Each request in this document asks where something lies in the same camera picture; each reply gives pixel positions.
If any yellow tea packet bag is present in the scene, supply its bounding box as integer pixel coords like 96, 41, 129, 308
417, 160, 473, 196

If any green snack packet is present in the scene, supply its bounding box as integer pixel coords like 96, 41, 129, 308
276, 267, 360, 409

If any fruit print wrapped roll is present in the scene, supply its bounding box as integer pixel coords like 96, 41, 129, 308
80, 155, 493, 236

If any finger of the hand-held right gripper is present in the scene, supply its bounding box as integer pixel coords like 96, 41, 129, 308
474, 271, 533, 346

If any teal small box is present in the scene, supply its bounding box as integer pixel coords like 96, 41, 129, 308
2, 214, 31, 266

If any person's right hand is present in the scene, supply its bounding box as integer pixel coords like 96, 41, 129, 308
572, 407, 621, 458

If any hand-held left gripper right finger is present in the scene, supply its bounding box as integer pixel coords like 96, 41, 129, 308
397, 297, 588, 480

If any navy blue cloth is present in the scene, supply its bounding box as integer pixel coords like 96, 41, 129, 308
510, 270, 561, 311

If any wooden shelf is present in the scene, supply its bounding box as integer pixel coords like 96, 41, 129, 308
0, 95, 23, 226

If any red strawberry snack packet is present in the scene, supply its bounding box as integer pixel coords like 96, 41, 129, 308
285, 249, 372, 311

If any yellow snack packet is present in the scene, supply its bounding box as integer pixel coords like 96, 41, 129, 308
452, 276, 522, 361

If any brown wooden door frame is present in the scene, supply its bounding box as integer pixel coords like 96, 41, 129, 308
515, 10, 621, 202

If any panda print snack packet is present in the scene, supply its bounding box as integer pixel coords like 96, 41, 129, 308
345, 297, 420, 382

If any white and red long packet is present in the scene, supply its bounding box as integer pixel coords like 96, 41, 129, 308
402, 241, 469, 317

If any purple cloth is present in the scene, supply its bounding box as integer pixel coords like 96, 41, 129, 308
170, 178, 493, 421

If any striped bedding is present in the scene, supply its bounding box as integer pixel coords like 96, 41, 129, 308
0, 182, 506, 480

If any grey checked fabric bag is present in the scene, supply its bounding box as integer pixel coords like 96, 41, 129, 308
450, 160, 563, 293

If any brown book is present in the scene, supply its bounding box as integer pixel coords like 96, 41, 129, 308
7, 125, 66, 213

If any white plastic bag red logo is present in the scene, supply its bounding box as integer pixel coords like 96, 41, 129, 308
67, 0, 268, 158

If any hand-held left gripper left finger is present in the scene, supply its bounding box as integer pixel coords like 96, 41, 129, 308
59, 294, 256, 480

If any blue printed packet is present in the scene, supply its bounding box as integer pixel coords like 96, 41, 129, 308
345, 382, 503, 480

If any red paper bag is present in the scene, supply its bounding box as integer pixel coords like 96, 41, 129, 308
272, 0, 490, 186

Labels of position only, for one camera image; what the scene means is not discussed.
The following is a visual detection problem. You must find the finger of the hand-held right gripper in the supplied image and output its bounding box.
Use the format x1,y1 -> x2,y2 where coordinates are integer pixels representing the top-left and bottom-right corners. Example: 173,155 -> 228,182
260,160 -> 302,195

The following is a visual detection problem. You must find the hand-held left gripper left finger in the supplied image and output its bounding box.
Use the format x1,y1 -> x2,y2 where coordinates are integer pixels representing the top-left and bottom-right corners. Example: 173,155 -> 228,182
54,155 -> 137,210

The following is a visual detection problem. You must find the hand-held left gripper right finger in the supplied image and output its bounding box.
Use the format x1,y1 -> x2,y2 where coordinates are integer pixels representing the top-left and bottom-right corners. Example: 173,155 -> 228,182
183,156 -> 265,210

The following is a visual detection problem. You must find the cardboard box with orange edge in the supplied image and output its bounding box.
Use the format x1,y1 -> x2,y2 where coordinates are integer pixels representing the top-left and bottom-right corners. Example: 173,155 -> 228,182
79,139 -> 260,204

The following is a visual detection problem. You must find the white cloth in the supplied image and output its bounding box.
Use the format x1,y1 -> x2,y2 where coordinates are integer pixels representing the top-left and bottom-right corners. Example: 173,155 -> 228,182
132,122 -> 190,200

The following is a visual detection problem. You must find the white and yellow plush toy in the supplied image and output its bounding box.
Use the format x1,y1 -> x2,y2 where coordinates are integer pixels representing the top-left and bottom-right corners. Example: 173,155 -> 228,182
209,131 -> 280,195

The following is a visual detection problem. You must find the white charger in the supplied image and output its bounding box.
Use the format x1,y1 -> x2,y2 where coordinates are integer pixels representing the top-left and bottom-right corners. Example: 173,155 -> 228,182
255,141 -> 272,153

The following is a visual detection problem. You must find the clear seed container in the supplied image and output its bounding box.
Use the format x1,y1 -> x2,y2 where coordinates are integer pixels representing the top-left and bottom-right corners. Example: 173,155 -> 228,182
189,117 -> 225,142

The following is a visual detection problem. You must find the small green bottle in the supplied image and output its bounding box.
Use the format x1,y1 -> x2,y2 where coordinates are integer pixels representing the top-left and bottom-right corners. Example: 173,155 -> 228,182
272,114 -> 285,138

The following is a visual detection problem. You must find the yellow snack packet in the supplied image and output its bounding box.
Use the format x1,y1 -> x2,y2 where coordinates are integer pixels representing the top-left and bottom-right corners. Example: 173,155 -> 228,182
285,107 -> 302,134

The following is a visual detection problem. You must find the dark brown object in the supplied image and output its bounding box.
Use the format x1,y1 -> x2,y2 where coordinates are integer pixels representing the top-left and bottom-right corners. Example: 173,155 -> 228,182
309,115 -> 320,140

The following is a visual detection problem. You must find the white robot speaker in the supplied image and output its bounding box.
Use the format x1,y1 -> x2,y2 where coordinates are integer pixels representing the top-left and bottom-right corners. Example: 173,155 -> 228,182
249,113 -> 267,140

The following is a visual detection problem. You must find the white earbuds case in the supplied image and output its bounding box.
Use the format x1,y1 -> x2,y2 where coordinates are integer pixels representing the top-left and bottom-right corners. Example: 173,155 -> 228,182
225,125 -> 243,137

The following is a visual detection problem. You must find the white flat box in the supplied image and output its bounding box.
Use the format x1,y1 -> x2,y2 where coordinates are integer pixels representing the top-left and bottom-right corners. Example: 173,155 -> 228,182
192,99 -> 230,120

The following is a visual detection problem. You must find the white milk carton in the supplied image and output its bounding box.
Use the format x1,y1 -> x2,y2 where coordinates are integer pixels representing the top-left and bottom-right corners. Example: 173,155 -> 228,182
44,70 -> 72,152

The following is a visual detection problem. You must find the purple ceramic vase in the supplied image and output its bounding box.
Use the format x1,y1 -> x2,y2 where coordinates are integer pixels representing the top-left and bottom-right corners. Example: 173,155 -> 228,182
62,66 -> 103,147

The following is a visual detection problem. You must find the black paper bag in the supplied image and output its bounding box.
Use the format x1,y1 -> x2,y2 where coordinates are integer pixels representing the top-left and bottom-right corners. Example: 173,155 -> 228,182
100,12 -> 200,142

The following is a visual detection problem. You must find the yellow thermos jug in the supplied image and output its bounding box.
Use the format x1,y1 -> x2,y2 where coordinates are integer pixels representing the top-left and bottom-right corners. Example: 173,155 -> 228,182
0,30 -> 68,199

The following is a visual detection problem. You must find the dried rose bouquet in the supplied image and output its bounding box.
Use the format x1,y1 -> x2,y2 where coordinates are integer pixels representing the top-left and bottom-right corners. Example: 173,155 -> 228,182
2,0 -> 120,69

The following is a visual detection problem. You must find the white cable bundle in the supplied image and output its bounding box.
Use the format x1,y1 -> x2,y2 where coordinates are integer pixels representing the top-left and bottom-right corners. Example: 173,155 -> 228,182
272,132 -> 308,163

• • •

## Task description
Show each line of the material holding "camera".

## Response
Each request in this document asks where something lies in the same camera picture; each reply gives pixel positions.
Labels of position only, for one camera image; what the scene means is not discussed.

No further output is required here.